Through 2025, we’re going to see a rise in hybrid architectures where containers are either running inside VMs or next to them under one management system. This strategy brings together the deployment speed and density of containers with the isolation and compatibility advantages of VMs. Instead of seeing these technologies as rivals, progressive businesses view them as complementary components of a holistic application platform.

What effect will AI have on the cost of virtual machines?

By 2025, AI will have a significant impact on reducing the cost of virtual machines. This will be achieved through better resource utilization, automated management, and predictive maintenance. Companies that have adopted AI-driven VM management report savings of 25-40% on infrastructure. This is due to more efficient resource allocation, reduced overprovisioning, and lower operational overhead. These savings more than make up for the initial investment in AI capabilities. This is especially true for large environments with hundreds or thousands of VMs.

What are the biggest VM security threats to expect in 2025?
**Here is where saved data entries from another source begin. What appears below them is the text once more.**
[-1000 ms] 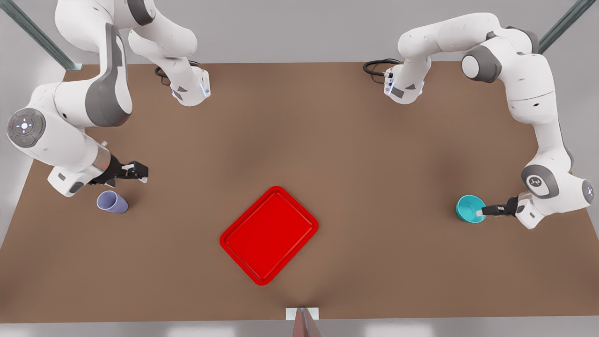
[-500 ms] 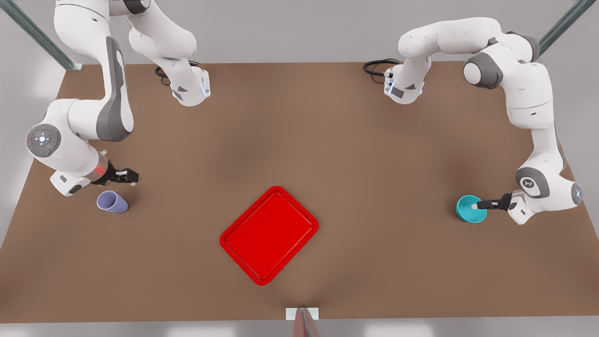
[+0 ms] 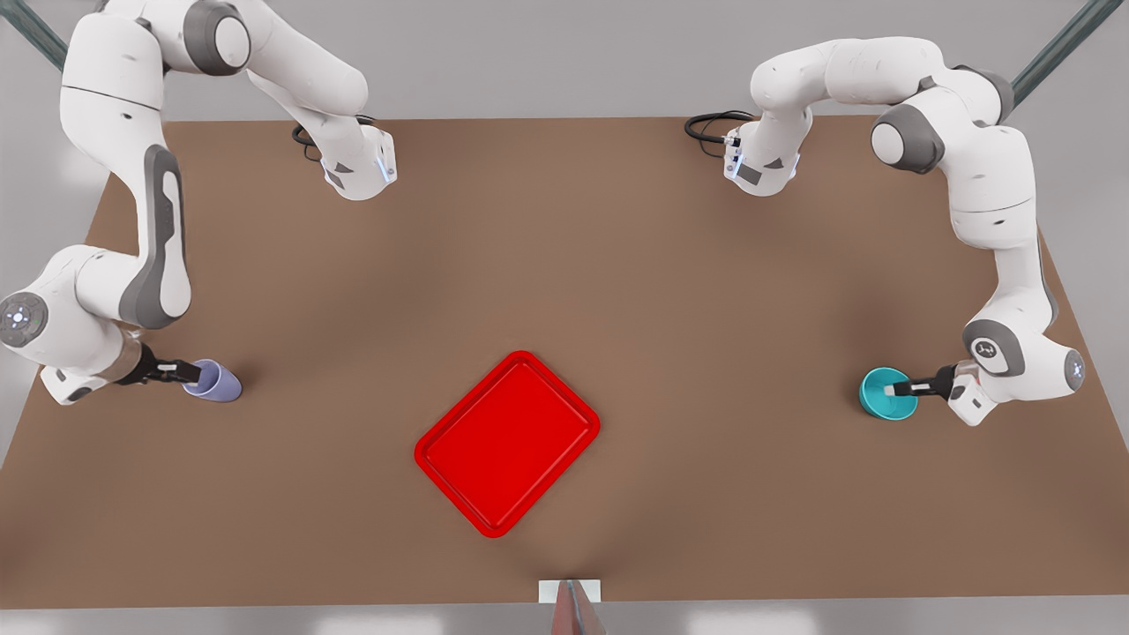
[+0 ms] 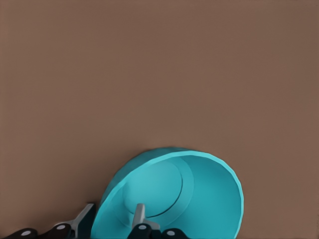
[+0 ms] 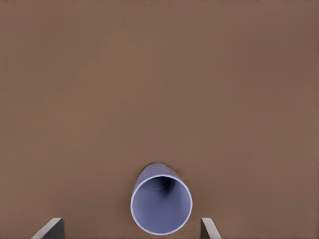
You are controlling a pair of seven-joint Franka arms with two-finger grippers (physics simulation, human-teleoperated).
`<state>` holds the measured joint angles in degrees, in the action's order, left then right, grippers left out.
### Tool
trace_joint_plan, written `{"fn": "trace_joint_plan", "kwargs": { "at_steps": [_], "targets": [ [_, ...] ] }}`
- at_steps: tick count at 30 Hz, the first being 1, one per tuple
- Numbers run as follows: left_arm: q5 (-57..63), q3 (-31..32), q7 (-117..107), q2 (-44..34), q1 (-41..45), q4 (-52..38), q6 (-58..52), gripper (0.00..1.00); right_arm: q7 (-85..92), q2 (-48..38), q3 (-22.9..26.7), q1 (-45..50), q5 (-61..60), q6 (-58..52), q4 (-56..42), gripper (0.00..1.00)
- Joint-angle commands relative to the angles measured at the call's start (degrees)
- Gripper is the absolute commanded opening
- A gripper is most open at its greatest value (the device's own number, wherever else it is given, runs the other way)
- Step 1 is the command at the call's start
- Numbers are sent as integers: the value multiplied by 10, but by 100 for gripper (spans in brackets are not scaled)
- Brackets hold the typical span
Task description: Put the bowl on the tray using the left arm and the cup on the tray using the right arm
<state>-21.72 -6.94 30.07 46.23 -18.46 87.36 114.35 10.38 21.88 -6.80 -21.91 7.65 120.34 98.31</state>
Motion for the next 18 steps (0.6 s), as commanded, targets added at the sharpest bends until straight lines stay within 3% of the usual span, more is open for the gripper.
{"fn": "trace_joint_plan", "kwargs": {
  "at_steps": [1, 3, 7, 10, 16, 18],
  "targets": [
    [0, 0, 0, 0, 0, 0, 0, 32, 7, 8, -1, -4, 0, 8, -1, 100],
    [0, 0, 0, 0, 0, -1, -1, 22, 25, 26, -1, -19, -2, 27, -1, 100],
    [0, 0, -19, 0, 5, -2, 0, 21, 32, 26, -1, -27, -3, -53, -2, 100],
    [0, 1, -30, -2, 11, -7, 0, 21, 33, 40, -1, -36, -2, -55, -2, 100],
    [-6, -2, -177, -78, 114, -13, -28, 21, 24, 67, 2, -49, -2, -44, -3, 100],
    [-7, -2, -335, -96, 210, -13, -33, 21, 24, 72, 2, -54, -2, -43, -3, 100]
  ]
}}
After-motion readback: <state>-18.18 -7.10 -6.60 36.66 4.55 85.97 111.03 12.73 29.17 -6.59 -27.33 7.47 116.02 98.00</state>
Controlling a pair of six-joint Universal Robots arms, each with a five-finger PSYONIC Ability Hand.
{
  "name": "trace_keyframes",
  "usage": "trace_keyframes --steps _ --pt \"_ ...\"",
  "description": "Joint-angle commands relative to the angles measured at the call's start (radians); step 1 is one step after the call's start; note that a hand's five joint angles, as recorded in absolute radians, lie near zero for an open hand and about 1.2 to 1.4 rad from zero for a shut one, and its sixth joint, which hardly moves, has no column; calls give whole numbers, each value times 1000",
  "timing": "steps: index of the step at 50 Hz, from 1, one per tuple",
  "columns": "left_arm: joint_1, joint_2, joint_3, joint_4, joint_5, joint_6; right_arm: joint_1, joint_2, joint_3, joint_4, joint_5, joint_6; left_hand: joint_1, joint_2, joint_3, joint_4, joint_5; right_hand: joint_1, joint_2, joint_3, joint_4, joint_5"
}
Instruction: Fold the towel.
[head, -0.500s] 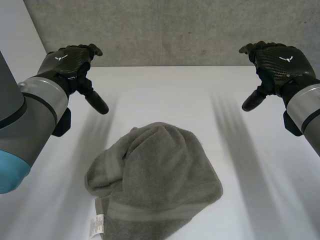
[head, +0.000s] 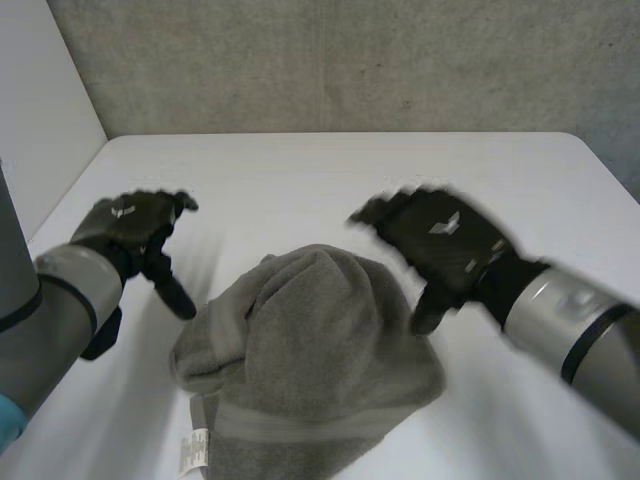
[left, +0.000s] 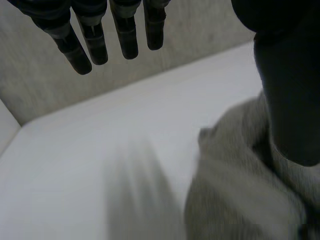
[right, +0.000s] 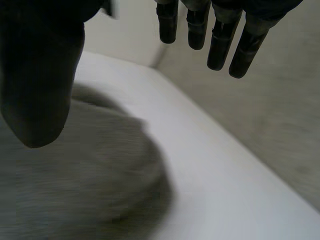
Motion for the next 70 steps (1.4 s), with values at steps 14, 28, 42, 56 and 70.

Looking ahead to 2025, the biggest threats to VM security will likely be hypervisor escape vulnerabilities, supply chain attacks on VM images, and advanced persistent threats that take advantage of workload mobility. To prepare, organizations should put in place thorough security frameworks that include ongoing vulnerability management, runtime protection, and zero-trust access controls. It will be especially important to secure the VM lifecycle from the creation of the image to its retirement, as attackers are more and more often targeting these operational processes instead of running VMs.

Which hypervisors are predicted to increase in market share in 2025?

Open source hypervisors, especially those based on KVM, are predicted to see a significant increase in market share by 2025. This increase will be fueled by both technical maturity and market dynamics, including the reaction to Broadcom’s acquisition of VMware. Enterprise distributions of these open source technologies—like those from Red Hat, Nutanix, and Scale Computing—are expected to be particularly popular as companies look for alternatives that offer enterprise support and management capabilities. Hypervisors from cloud providers are also expected to continue to grow as more workloads are moved to public and hybrid cloud environments.

What does VM technology have in store for sustainability?

By 2025, virtualization platforms will be equipped with advanced sustainability features such as carbon-aware scheduling, power-optimized resource management, and comprehensive energy consumption reporting. These features will enable organizations to decrease the environmental footprint of their computing infrastructure while also reducing energy costs. The most sophisticated applications will interact with facility management systems to enhance the overall efficiency of data centers, taking into account aspects like cooling needs along with direct compute energy consumption.

Companies need to assess virtualization platforms based not only on their existing sustainability features but also on their future plans in this field. A vendor’s commitment to research and development in energy efficiency is a good sign of their future potential and their ability to meet upcoming regulatory requirements.

Looking ahead to 2025 and beyond, virtual machines will continue to be a vital part of business infrastructure. They will adapt to meet new needs, rather than being phased out. By recognizing these trends and planning accordingly, businesses can ensure that their investments in virtualization continue to provide value in a more and more complex tech environment.